La souffrance est la souffrance, qu'elle soit humaine ou animale.

Quant au fait de comparer les oies à des ouvriers qui travailleraient pour un patron, cela en dit long sur votre négation de la réalité véçue par ces oiseaux. Car jusqu'à présent à notre époque aucun travailleur n'est rendu délibérement malade, emprisonné à vie et privé de la lumière du jour, obligé de subir des mutilations (dégriffage et débécquage, pratiques très courantes dans nombre d'élevage pour le foie gras), puis égorgé au bout de quelques mois de vie.

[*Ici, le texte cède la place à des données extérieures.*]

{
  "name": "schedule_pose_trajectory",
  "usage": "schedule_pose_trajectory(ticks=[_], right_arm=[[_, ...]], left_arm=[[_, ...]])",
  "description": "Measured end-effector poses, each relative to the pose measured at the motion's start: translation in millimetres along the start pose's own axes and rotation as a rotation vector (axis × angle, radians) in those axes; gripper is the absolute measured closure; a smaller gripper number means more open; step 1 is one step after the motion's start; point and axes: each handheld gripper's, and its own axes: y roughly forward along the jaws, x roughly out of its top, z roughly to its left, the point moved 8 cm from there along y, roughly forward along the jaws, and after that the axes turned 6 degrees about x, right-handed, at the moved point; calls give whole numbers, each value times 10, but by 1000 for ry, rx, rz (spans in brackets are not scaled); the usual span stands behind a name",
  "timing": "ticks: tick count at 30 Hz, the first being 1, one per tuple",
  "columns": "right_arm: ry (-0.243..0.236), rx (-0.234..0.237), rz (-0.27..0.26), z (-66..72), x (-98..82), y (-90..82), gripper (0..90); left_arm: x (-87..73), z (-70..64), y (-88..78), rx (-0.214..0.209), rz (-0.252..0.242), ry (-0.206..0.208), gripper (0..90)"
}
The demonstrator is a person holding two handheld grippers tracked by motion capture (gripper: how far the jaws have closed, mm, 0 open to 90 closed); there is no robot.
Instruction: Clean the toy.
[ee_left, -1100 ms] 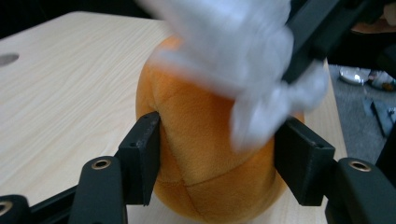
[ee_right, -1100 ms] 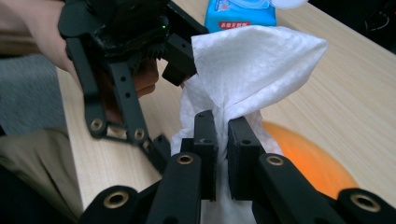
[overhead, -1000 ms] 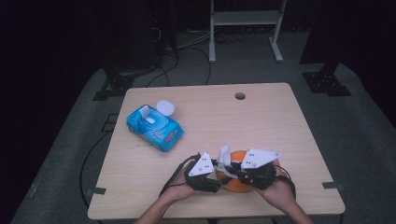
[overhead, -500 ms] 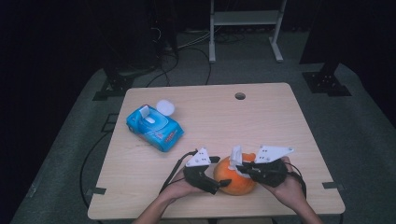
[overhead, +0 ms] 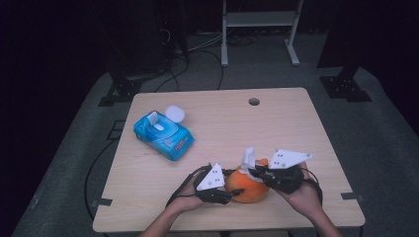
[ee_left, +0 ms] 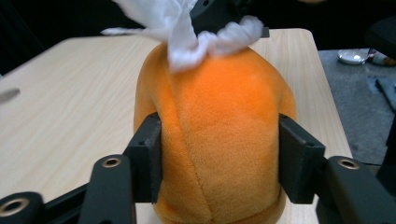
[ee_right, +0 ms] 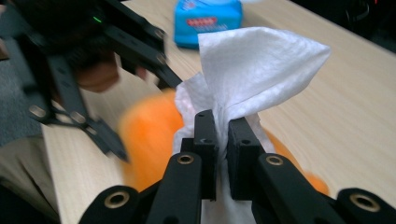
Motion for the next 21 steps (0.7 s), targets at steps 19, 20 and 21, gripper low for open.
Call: schedule_pose_trajectory(ticks=[19, 20, 21], right_arm=[[38, -11, -8, -18, -37, -33, 833], [39, -9, -2, -9, -48, -29, 834], [39, -7, 3, 0, -56, -20, 835]], left_arm=[[102, 23, -43, -3, -10, -4, 448], [105, 40, -49, 3, -7, 6, 448], [97, 58, -56, 3, -3, 11, 444]])
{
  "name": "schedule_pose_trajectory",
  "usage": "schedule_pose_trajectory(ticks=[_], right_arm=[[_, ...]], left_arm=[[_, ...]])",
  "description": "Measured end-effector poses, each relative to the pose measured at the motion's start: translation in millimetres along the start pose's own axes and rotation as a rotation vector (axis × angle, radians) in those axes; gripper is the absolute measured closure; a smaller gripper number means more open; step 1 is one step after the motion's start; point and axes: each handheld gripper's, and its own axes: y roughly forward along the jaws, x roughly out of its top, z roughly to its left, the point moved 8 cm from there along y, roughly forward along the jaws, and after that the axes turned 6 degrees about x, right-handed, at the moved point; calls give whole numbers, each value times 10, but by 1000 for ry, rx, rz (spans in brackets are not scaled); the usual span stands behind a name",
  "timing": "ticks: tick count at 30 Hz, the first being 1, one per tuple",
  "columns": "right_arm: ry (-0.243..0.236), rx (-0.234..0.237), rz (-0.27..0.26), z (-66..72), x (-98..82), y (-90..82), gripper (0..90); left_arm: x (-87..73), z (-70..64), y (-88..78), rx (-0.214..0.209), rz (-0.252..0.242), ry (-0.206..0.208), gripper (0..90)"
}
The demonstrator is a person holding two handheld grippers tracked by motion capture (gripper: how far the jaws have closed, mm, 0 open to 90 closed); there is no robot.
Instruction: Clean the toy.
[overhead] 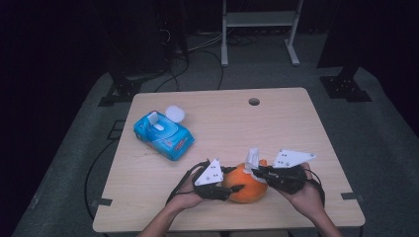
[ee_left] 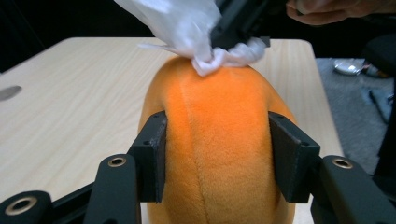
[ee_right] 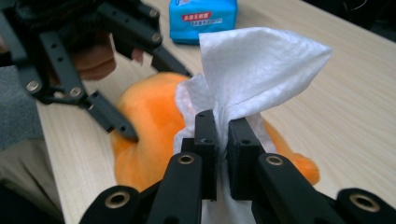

Sans parler des canettes que l'on "élimine" en masse à peine nées. Si quelqu'un s'avisait de faire subir ces horreurs à des êtres humains, il serait considéré comme un meurtrier, et à juste titre.

Pourquoi peut-on (hélas) faire subir cela à des animaux alors?
Simplement parce que "ce ne sont que des animaux", parce qu'on vous a dit depuis toujours que leur vie n'avait pas d'importance et qu'ils n'étaient là que pour être nos esclaves, utilisés par les humains pour s'enrichir, se divertir, quitte à leur faire subir les pires choses. Donc vous croyez et voulez croire à ce prétexte qui vous arrange bien, parce que vous n'avez pas envie de remettre en question votre activité. Pourtant, il n'est jamais trop tard pour changer et se rendre compte de la portée de ses actes.


Olivier Burdivega

Commentaire mis en ligne le 23 juillet 2007
Les arguments de cet exploitant agricole qui élève du canard comme d'autres font pousser du maïs est plus que classique. Assez drôle de remarquer qu'il utilise en fin d'article un argument anthropomorphique qu'il combat par ailleurs.

Ainsi, il se compare à un employeur et les oies aux salariées.
J'espère que s'il est employeur, les salariées sont mieux traités que les oies de sa ferme; cela ressemblerait plutôt à de l'esclavage.

Le gros problème des personnes impliquées dans la production du foie gras est qu'ils ne se rendent même pas compte de l'image qu'ils renvoient à la société, leur petit commerce ne doit pas être remis en cause, ni leur méthodes réévaluées.

L'argument le plus absurde qui consiste à dire que les oies sont choyées pour la qualité de la production peut elle être appliquée aux poules et cochons des élevages intensif?

Il serait plus honnête que cette industrie reconnaisse qu'elle n'a rien à faire des animaux qu'elle traite comme des objets, seul la bonne marche de l'entreprise compte.

Cela serait bien plus crédible. Le débat se recentrerait alors sur le fait de savoir si on peut disposer des animaux de n'importe quelle manière, sans se poser la moindre question, sauf du bien être du marché.